Quando eu me mudei para Americana com minha família, em 1963, o Canto do Rio estava vivendo um processo de deterioração. Antes, ele era bem cuidado e tinha, inclusive, em todo o lado que margeava a Rua Washington Luis, uma arquibancada construída com tijolos e concreto. Com o abandono, várias famílias começaram a saquear a arquibancada para, com os tijolos dali extraídos, ampliarem as suas residências; a arquibancada desapareceu em muito pouco tempo.
Apesar da degradação, o campo nunca deixou de ser usado enquanto tal, até que virasse uma escola. Que legal que tenha virado escola! Nos finais de semana ele era utilizado por um time que se formou a partir dos frequentadores do bar de um posto de gasolina na Avenida Campos Salles, o Servicentro Esso. Meu pai, Aristides, que trabalhava no posto, no seu primeiro emprego em Americana, também jogava no time, que era composto, na sua maioria, por operários das fábricas de tecidos da região, que, ao final da tarde, quando saíam do trabalho, paravam no bar, conhecido por todos como Bar do Posto, onde bebiam alguma coisa e jogavam conversa fora, antes de irem para sua casas. Tenho na memória alguns nomes de jogadores: Buzina, Piti, Viola e Japão. Lembro-me também que Piti era surdo-mudo e Japão era o borracheiro do posto. Guardei-os porque os achava engraçados, acho que é por isso, não sei, a memória é uma coisa muito estranha.
Durante os dias úteis da semana o Canto do Rio era das crianças. De manhã eu ia para a escola e à tarde rumava para o campo, onde encontrava outros meninos. Ficávamos esperando, conversando bobagens, até que aparecesse alguém com uma bola. Havia poucos meninos proprietários de bolas de futebol, eram os "donos da bola". E os donos de uma bola de capotão de tamanho oficial? Esses eram uma raridade, raridade mesmo. Uma bola Drible de couro, costurada à mão, de tamanho número cinco, grandona, era muito cara; naquela época ela era um desejo praticamente impossível de ser alcançado pela esmagadora maioria dos meninos do Canto do Rio.
Contudo, às vezes, os desejos mais difíceis podem ser atendidos, como num passe de mágica. Num dia, não me lembro de qual ano, eu e meus amigos esperávamos alguém com uma bola e eis que de repente, não mais que de repente (como no poema de Vinícius de Moraes), apareceu um menino que chegava acompanhado pelo pai. Ele era muito diferente dos meninos dali, comigo incluso, era alto, do tipo forte e tinha o rosto claro e rosado.

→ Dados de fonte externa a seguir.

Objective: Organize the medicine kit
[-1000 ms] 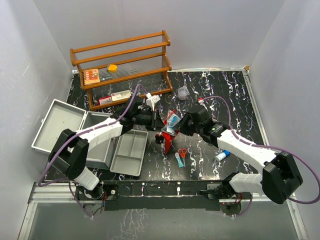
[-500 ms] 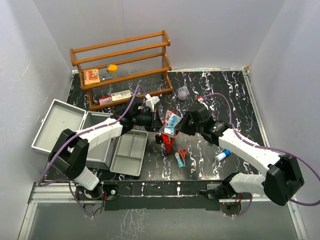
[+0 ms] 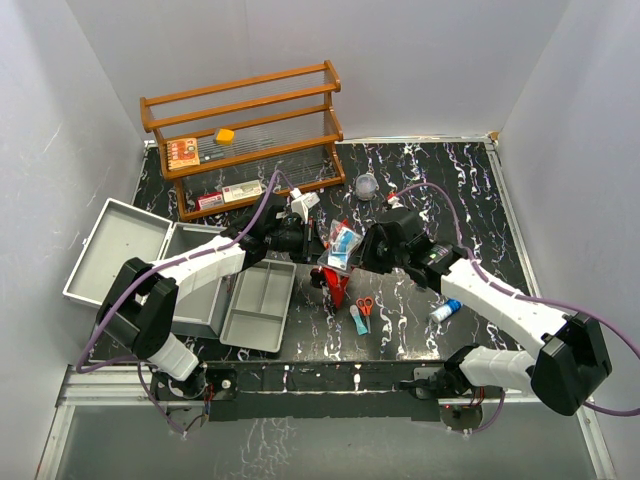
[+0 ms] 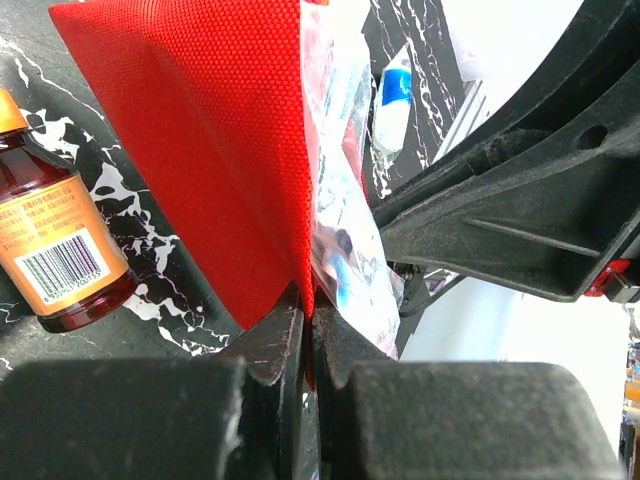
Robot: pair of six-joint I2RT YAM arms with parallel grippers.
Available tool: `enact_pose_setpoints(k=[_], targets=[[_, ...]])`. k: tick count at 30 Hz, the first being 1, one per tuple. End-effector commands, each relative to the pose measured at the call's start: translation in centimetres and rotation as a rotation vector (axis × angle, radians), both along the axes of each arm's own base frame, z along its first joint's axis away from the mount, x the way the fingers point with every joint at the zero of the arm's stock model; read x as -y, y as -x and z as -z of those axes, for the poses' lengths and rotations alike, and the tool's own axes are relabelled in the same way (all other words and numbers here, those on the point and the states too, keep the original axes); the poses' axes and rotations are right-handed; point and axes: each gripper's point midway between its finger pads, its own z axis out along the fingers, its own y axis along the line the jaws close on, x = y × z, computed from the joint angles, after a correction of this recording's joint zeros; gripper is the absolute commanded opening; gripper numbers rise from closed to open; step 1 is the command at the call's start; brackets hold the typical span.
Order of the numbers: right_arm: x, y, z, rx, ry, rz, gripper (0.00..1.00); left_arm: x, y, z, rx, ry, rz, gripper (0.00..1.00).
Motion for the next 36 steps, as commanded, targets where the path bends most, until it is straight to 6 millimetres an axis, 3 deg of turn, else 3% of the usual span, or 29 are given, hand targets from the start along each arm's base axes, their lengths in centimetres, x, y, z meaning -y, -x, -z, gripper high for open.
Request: enact_pose_setpoints(k=[1,13,18,22,26,31,36], targets=[[-1.7,-0.2,-2.0,0.049,-0.047,-0.076,0.11,0.4,0.0,-1.7,0.043,0.035,0.022,0.00],[-3.4,-0.5,-0.5,-0.007,-0.070,-0.073,0.00,1.0,1.1,-2.6,0.019,0.103,0.083,0.00],[-4.7,-1.0,-1.0,-0.020,-0.097,-0.023,0.00,1.1,1.2,-2.8,0.019,0.120,0.089,0.00],[-3.5,-1.2,-0.7,-0.016,-0.031,0.027,0.00,0.8,0.9,-2.4,0.029,0.085,0.066,0.00],[-1.5,-1.1,-2.5,0.061,0.012,0.057,0.01,0.5,0.7,-1.9,0.028,0.056,0.049,0.00],[1.0,-1.2,-4.5,0.153,0.064,0.103,0.14,0.5,0.4,-1.8,0.030,0.048,0.036,0.00],[-0.1,-1.0,-5.4,0.171,0.034,0.040,0.22,0.4,0.4,-1.9,0.032,0.043,0.035,0.00]])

Apresentou-se como Johnny, num português com sotaque engraçado, pelo menos eu achei engraçado. E, o que é mais importante: ele trazia consigo uma bola de capotão oficial, branquinha, lindona.

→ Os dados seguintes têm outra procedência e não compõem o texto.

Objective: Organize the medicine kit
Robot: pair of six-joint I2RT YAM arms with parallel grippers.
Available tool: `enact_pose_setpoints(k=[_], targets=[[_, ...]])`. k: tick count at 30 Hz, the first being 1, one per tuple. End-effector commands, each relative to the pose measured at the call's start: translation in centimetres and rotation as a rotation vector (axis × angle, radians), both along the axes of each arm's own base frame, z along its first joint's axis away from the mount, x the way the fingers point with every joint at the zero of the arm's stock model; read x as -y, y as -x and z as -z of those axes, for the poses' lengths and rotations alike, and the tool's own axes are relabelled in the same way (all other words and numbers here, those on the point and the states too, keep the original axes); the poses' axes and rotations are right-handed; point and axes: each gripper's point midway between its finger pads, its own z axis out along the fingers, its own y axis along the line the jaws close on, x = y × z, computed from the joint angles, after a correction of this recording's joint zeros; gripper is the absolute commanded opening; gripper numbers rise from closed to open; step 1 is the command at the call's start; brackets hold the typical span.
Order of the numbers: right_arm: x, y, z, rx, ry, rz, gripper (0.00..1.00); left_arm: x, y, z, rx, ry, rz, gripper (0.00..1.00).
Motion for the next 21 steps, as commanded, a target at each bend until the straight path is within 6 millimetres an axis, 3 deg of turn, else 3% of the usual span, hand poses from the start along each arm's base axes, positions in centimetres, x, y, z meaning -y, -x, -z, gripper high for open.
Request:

Johnny era americano e ficaria no Brasil por algum tempo. No tempo que ficou em Americana, ele virou o verdadeiro "dono da bola". Acredito que nenhum outro gringo tenha sido tão bem recebido e tão festejado como ele. Acredito que ele mesmo não saiba disso, com certeza. Brincamos muito com a bola de capotão do Johnny. Ele foi o primeiro americano que conheci pessoalmente. Conhecíamos os descendentes dos confederados, um americano legítimo como ele estava num outro nível e, ainda mais, ele tinha uma bola de capotão número cinco.
Um dia o Johnny foi embora e levou consigo a bola de capotão, nada mai justo. Um americano que gostava de futebol naquela época era uma raridade, a posse da bola era muito mais que merecida. Todavia, o mundo é sempre uma caixinha de surpresas.
Muitos anos mais tarde, quando trabalhava como professor no Departamento de Economia da Universidade Metodista de Piracicaba (UNIMEP) foi que fiquei sabendo o nome completo do Johnny, John Cowart Dawsey. Ele foi professor da UNIMEP entre 1989 e 1996, conforme informa o seu Currículo Lattes. Eu, por minha vez, lecionei na universidade entre 1987 e 2006. Jung chama essas coincidências, que ele não considera assim, de sincronicidade.
Hoje, o Johnny (John Cowart Dawsey) é professor do Departamento de Antropologia da Universidade de São Paulo (USP) e vejo, pelo seu Lattes, que ele é um pesquisador produtivo. Ele é uma espécie de "dono da bola" na sua área de conhecimento. Os comentários que ouço sobre ele são sempre abonadores Quanto ao futebol, tenho informações que ele continua gostando do esporte bretão como antes. Só que agora ele não é mais uma raridade, pois muitos americanos gostam de futebol, mas o menino Johnny foi um pioneiro nesta questão, isto ninguém tira dele.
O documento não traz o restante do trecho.